● EXERCISE OBJECTIVE
How many lines below contain the word "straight"? Reply solely with the number.

[[ THE INPUT open ]]

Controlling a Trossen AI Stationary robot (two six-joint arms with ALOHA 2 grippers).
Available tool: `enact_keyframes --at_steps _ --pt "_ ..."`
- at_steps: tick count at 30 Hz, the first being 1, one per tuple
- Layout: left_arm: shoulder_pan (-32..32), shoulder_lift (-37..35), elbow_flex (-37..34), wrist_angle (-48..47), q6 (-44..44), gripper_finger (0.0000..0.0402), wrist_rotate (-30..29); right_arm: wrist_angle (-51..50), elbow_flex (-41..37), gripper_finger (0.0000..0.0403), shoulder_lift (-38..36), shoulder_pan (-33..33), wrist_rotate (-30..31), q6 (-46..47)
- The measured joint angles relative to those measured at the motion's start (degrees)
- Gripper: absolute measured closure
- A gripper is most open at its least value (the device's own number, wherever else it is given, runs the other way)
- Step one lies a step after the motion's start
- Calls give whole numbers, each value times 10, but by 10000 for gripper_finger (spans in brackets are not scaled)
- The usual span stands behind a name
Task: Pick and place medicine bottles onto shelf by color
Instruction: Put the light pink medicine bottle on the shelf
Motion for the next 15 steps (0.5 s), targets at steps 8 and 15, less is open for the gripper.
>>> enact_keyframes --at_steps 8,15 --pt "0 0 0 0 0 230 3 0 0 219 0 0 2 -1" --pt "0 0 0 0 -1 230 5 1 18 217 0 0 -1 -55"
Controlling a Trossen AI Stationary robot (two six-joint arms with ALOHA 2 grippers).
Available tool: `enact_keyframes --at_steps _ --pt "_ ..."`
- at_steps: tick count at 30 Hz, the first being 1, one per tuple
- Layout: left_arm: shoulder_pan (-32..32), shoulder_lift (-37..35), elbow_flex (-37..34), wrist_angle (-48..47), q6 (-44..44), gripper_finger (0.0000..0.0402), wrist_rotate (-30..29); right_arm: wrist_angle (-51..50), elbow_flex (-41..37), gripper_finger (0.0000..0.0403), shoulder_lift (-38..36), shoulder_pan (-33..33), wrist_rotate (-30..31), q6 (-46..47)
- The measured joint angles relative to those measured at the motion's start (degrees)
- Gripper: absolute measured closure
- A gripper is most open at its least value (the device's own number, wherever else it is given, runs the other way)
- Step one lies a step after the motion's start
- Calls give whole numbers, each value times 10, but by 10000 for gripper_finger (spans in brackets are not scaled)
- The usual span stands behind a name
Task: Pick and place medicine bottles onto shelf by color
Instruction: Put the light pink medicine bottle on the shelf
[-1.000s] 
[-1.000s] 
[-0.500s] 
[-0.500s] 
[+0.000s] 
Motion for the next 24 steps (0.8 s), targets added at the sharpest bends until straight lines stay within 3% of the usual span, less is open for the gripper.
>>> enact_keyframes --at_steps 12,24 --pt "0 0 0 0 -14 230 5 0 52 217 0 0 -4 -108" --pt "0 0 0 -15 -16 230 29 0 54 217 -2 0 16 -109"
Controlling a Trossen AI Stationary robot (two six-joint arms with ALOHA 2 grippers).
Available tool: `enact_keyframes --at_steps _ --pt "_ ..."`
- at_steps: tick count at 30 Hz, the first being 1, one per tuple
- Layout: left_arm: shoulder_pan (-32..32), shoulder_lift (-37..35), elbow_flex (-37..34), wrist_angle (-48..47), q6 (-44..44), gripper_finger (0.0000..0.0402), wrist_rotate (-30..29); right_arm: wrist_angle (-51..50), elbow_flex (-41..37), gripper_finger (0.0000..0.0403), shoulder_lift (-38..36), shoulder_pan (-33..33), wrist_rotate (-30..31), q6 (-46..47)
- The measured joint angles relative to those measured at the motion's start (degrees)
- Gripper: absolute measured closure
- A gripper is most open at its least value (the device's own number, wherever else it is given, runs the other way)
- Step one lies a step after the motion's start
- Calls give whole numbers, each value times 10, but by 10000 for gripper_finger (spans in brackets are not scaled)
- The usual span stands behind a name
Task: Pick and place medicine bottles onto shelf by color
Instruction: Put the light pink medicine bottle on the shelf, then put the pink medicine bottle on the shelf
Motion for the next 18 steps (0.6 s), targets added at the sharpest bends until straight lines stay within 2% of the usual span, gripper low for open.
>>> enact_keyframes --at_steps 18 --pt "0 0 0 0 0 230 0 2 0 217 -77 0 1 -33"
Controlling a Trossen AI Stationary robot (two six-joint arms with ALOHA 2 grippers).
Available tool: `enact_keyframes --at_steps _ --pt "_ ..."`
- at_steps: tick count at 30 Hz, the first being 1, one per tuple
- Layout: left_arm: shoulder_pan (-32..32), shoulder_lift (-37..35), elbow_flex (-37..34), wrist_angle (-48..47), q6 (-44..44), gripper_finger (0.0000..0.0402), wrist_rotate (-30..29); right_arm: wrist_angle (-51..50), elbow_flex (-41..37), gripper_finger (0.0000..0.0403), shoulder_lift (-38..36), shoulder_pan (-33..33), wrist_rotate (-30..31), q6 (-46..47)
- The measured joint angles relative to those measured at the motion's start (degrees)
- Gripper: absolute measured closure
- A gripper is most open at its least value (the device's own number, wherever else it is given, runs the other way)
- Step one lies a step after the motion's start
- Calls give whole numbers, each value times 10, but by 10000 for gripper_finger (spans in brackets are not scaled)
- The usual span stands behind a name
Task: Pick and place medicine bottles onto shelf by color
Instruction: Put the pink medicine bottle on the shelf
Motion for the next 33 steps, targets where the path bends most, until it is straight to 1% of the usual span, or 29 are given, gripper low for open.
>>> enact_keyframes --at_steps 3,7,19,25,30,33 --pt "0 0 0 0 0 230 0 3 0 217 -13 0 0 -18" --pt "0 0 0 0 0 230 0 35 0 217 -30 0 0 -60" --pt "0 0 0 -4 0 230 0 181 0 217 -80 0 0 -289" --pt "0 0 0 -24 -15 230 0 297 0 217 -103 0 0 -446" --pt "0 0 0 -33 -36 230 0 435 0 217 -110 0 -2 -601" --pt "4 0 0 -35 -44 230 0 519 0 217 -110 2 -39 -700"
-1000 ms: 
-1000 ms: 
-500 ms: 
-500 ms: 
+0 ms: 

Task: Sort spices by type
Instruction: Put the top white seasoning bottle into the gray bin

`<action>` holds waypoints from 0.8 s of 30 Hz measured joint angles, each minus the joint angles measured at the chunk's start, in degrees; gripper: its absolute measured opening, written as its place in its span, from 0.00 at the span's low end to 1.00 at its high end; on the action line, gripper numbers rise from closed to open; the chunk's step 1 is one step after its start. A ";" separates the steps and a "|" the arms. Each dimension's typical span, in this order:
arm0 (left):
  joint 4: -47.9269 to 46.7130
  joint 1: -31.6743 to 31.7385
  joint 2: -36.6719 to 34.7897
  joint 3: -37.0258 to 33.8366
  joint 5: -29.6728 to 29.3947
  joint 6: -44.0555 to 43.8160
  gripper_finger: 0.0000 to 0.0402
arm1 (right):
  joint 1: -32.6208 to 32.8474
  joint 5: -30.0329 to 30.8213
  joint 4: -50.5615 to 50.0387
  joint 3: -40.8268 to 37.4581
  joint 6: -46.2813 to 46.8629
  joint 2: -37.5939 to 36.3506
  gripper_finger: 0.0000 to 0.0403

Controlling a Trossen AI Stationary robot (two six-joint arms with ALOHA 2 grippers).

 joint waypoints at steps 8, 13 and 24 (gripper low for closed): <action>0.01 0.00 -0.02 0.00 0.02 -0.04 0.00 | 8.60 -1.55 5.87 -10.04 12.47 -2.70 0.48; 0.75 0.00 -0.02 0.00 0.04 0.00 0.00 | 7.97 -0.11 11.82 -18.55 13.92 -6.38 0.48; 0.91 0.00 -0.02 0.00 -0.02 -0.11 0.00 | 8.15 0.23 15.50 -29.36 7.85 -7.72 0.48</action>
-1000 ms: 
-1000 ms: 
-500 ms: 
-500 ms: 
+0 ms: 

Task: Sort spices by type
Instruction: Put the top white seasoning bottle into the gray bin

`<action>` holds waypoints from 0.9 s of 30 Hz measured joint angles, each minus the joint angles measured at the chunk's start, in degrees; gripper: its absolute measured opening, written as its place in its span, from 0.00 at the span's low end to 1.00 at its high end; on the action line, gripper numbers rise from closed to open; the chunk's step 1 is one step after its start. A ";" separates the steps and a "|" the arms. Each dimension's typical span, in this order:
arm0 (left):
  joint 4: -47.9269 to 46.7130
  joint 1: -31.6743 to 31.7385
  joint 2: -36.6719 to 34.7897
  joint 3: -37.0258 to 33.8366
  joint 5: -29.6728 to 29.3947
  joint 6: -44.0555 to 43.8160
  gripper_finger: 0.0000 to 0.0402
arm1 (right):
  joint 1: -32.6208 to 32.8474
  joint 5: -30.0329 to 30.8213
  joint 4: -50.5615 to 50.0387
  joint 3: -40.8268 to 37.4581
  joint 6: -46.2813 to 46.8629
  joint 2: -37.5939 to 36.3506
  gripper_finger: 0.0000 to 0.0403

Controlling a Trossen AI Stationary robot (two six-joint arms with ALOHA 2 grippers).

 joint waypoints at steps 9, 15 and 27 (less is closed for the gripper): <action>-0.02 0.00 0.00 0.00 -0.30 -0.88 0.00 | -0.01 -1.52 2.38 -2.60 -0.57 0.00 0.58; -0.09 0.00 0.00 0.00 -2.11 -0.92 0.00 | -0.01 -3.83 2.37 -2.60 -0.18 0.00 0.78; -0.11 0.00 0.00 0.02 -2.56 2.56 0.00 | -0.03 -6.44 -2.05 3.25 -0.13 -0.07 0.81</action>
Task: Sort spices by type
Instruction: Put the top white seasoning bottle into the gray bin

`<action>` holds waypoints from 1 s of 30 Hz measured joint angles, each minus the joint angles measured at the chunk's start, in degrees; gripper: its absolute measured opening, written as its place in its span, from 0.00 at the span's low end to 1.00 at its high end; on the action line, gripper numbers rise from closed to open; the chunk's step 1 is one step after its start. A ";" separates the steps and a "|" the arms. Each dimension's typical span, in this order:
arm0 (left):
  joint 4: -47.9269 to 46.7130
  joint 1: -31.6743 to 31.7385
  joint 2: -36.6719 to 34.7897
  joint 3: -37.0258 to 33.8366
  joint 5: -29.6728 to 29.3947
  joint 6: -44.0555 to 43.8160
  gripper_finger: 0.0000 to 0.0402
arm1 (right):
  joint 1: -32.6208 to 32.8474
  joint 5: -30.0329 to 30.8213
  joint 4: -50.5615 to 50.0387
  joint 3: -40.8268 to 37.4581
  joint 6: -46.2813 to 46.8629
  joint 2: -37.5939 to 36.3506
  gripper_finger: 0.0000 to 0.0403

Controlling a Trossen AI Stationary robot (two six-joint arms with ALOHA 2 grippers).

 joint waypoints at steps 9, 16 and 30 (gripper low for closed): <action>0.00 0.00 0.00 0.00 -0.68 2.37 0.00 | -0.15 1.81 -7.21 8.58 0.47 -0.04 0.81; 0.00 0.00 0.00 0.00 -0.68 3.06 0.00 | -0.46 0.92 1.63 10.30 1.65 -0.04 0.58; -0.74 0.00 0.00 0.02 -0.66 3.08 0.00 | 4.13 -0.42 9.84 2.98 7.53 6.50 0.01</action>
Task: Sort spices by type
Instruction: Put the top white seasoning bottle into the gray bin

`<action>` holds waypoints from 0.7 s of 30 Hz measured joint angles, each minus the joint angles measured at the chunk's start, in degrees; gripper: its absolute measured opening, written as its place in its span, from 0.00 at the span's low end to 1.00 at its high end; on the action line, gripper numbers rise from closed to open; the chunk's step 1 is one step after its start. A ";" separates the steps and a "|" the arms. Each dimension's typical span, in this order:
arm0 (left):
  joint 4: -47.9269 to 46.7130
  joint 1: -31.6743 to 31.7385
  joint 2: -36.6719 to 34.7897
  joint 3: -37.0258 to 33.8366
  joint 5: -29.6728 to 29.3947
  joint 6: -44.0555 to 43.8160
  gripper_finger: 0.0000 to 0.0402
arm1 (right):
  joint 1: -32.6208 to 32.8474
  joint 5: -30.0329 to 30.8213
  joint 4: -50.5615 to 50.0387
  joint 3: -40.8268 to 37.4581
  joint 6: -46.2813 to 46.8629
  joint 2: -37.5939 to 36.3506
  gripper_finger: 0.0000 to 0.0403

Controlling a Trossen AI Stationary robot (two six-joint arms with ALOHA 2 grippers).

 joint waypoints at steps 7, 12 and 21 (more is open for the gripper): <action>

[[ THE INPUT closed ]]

● ANSWER TO THIS EXERCISE
3